Entropy (Basel). 2018 Apr 12;20(4):273. doi: 10.3390/e20040273.
Ensemble clustering combines different basic partitions of a dataset into a more stable and robust one. Thus, cluster ensemble plays a significant role in applications like image segmentation. However, existing ensemble methods have a few demerits, including the lack of diversity of basic partitions and the low accuracy caused by data noise. In this paper, to get over these difficulties, we propose an efficient fuzzy cluster ensemble method based on Kullback-Leibler divergence or simply, the KL divergence. The data are first classified with distinct fuzzy clustering methods. Then, the soft clustering results are aggregated by a fuzzy KL divergence-based objective function. Moreover, for image segmentation problems, we utilize the local spatial information in the cluster ensemble algorithm to suppress the effect of noise. Experiment results reveal that the proposed methods outperform many other methods in synthetic and real image-segmentation problems.

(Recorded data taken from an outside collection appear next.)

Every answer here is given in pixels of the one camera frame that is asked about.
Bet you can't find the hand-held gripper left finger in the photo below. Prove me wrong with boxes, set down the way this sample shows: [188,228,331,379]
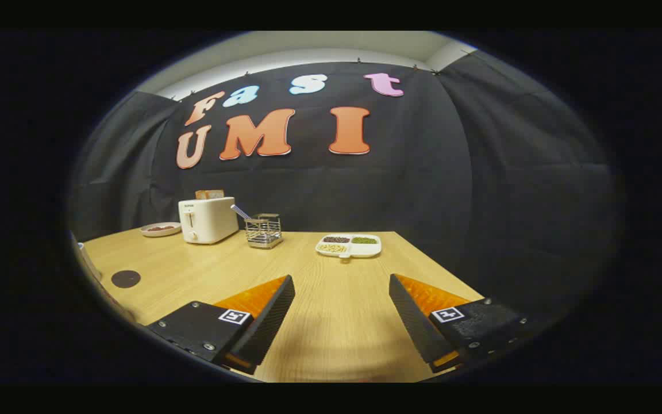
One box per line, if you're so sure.
[146,274,296,375]

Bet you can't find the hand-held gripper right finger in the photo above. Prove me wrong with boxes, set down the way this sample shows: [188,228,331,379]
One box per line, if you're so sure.
[388,274,541,374]

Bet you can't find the dark round coaster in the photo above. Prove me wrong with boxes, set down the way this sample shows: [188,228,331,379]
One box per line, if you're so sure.
[111,270,141,289]

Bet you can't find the wooden table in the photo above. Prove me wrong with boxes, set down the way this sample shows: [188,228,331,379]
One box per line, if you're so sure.
[81,229,484,383]

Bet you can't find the white divided dish with beans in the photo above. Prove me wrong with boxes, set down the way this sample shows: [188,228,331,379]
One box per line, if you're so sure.
[315,233,382,259]

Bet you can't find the white toaster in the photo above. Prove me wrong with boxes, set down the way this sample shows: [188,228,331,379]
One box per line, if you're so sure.
[178,197,240,245]

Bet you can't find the black backdrop cloth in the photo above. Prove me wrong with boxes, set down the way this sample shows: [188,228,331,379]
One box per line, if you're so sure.
[68,52,619,323]

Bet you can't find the small round plate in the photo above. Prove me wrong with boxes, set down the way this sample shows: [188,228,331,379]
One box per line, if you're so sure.
[140,222,182,237]

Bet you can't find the wire cutlery holder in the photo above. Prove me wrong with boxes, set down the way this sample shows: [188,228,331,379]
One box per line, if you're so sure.
[244,213,283,249]

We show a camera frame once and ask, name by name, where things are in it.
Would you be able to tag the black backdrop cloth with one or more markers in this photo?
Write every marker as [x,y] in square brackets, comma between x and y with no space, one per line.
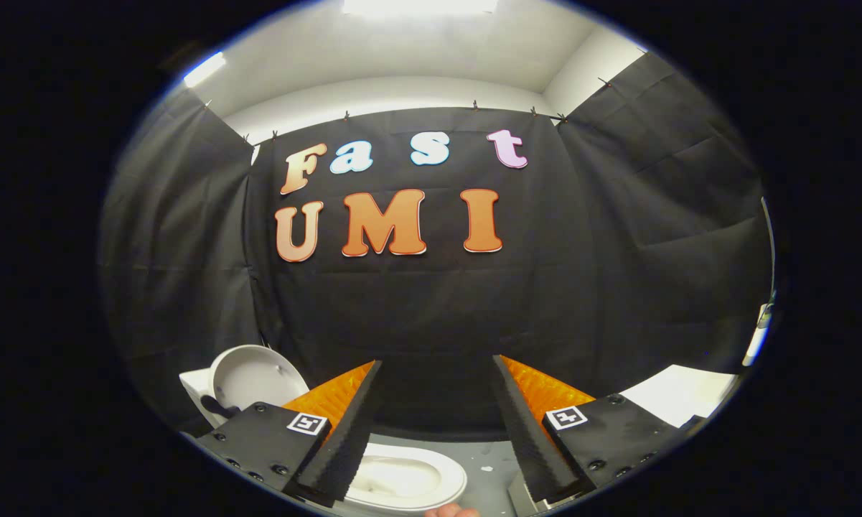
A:
[430,309]

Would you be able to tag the white toilet lid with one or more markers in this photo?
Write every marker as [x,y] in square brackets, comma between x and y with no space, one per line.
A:
[258,377]

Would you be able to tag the large ceiling light panel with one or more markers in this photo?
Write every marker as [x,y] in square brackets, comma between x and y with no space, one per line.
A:
[420,6]

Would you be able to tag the white panelled cabinet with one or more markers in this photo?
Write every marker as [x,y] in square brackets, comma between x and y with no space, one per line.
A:
[678,395]

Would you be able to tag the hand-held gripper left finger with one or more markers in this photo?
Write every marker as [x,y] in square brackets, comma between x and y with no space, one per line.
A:
[348,431]

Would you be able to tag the small ceiling light panel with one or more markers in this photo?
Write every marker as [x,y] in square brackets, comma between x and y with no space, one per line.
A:
[204,69]

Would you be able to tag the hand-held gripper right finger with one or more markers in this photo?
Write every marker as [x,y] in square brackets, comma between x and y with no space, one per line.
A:
[524,431]

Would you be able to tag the white toilet tank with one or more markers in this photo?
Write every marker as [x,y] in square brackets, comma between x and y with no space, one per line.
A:
[195,391]

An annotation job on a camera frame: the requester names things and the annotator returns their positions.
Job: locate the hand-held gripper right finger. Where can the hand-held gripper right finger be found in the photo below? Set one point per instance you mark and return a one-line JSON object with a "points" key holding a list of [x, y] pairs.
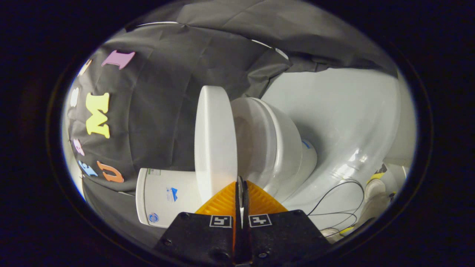
{"points": [[285, 233]]}

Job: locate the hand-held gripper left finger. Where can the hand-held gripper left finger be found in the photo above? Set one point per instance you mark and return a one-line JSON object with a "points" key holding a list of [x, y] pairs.
{"points": [[200, 237]]}

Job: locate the white toilet tank lid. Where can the white toilet tank lid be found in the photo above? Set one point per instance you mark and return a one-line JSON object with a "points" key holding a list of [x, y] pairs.
{"points": [[141, 196]]}

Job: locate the white ceramic toilet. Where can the white ceramic toilet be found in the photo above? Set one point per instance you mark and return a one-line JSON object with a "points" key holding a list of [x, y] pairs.
{"points": [[287, 148]]}

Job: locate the white toilet seat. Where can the white toilet seat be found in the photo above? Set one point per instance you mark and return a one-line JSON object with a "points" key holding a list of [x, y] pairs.
{"points": [[267, 129]]}

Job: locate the white and yellow object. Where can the white and yellow object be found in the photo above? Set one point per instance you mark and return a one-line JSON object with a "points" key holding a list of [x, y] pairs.
{"points": [[374, 189]]}

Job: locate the black backdrop cloth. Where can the black backdrop cloth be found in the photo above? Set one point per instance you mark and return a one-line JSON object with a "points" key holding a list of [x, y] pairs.
{"points": [[167, 111]]}

集成聚类将数据集的不同基本划分组合成一个更稳定、更健壮的划分。因此,聚类集成在图像分割等应用中发挥着重要作用。然而,现有的集成方法存在一些缺点,包括基本划分缺乏多样性以及数据噪声导致的低准确性。在本文中,为了克服这些困难,我们提出了一种基于库尔贝克-莱布勒散度(简称KL散度)的高效模糊聚类集成方法。首先使用不同的模糊聚类方法对数据进行分类。然后,通过基于模糊KL散度的目标函数聚合软聚类结果。此外,对于图像分割问题,我们在聚类集成算法中利用局部空间信息来抑制噪声的影响。实验结果表明,在合成图像和真实图像分割问题中,所提出的方法优于许多其他方法。